• **About this exercise**
Out of the entries that follow, copy each line containing "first".
*** Opening Dataset records ***
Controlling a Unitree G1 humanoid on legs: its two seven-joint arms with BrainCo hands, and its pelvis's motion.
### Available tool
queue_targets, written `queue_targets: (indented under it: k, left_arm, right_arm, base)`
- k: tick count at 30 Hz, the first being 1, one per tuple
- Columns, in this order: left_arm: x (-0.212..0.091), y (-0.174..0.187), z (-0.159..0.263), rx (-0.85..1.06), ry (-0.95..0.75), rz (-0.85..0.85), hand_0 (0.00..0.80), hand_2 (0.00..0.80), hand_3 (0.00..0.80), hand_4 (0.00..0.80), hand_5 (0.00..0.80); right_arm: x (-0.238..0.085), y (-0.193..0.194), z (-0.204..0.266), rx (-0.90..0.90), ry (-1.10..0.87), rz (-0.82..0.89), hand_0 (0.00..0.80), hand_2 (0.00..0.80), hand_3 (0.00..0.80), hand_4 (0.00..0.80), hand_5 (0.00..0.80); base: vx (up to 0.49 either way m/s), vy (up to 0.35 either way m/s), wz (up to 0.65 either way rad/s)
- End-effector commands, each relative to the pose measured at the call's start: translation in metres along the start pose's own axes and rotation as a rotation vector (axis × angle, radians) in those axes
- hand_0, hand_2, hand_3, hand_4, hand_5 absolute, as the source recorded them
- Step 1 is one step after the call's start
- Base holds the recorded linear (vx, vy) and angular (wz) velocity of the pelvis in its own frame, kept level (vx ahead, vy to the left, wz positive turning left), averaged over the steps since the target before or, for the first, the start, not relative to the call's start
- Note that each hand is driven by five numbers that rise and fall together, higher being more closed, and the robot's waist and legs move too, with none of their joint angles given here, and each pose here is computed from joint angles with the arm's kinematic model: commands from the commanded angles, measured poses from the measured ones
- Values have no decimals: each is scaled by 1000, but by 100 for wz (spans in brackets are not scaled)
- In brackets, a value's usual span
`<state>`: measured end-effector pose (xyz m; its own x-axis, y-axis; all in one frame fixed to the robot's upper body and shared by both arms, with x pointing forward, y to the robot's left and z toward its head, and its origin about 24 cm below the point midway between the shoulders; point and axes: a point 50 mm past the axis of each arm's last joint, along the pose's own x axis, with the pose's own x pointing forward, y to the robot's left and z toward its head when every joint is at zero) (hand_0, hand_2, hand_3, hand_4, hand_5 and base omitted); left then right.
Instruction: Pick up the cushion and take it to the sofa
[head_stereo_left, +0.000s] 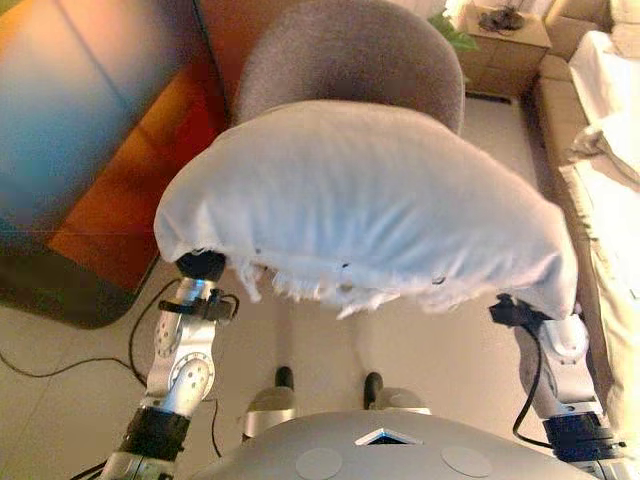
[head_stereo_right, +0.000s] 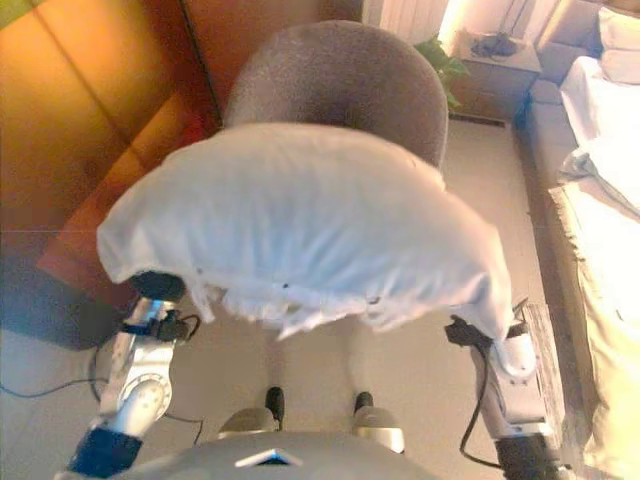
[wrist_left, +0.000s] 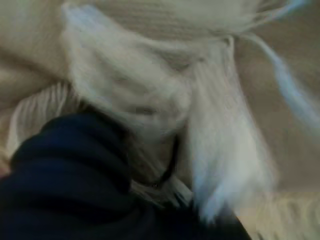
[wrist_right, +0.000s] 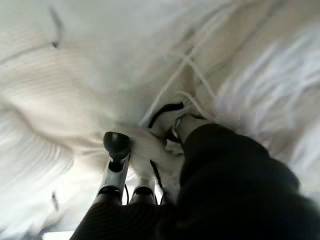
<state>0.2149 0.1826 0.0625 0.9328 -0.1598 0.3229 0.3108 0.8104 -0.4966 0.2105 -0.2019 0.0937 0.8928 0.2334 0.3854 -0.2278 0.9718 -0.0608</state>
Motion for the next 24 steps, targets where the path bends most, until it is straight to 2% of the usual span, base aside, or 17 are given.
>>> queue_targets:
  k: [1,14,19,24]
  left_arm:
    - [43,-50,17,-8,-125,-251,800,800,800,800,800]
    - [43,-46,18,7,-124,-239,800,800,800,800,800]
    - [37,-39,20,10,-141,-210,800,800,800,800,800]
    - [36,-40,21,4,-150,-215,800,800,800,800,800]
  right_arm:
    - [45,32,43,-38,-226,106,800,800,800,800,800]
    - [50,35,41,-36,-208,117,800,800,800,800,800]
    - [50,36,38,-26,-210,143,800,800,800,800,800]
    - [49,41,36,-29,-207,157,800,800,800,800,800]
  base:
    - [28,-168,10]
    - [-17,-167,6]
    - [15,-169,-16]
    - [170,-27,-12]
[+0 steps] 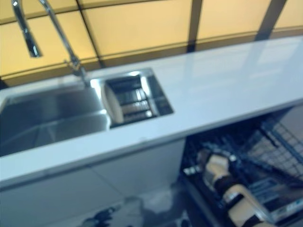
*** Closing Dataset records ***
• **Exercise output**
- k: tick count at 30 Hz, the first being 1, one per tuple
- Base holds the recorded linear (vx, vy) and angular (wz) velocity of the pelvis in its own frame, kept level (vx ahead, vy to the left, wz positive turning left), averaged over the steps since the target before or, for the first, the start, not relative to the call's start

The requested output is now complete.